__Exercise data__

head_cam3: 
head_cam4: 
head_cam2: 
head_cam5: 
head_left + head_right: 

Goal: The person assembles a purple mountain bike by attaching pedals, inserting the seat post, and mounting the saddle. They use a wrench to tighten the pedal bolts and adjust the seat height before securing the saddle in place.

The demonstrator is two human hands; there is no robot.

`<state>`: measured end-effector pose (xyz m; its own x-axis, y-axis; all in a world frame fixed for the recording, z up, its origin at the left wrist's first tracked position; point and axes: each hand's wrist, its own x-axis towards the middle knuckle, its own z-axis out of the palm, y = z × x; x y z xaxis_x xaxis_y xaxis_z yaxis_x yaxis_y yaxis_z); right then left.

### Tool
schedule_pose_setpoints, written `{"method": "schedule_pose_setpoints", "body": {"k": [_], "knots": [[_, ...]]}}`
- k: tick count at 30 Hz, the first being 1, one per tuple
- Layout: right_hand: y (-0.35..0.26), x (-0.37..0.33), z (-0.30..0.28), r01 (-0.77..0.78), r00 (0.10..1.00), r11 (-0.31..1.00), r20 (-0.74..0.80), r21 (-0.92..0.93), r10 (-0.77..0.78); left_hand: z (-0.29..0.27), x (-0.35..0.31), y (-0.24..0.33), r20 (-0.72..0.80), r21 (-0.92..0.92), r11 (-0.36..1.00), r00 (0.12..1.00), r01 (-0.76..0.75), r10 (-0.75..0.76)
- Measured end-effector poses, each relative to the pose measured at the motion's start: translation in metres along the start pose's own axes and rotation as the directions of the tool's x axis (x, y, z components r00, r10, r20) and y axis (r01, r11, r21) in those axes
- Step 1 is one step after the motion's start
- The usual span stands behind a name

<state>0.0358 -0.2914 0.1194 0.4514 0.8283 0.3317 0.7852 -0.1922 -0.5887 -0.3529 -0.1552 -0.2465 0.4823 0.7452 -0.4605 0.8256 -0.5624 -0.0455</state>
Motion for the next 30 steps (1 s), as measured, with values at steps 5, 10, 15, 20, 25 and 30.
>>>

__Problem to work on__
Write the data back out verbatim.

__Answer for the task__
head_cam3: 
head_cam4: 
head_cam2: 
head_cam5: 
head_left + head_right: 

Goal: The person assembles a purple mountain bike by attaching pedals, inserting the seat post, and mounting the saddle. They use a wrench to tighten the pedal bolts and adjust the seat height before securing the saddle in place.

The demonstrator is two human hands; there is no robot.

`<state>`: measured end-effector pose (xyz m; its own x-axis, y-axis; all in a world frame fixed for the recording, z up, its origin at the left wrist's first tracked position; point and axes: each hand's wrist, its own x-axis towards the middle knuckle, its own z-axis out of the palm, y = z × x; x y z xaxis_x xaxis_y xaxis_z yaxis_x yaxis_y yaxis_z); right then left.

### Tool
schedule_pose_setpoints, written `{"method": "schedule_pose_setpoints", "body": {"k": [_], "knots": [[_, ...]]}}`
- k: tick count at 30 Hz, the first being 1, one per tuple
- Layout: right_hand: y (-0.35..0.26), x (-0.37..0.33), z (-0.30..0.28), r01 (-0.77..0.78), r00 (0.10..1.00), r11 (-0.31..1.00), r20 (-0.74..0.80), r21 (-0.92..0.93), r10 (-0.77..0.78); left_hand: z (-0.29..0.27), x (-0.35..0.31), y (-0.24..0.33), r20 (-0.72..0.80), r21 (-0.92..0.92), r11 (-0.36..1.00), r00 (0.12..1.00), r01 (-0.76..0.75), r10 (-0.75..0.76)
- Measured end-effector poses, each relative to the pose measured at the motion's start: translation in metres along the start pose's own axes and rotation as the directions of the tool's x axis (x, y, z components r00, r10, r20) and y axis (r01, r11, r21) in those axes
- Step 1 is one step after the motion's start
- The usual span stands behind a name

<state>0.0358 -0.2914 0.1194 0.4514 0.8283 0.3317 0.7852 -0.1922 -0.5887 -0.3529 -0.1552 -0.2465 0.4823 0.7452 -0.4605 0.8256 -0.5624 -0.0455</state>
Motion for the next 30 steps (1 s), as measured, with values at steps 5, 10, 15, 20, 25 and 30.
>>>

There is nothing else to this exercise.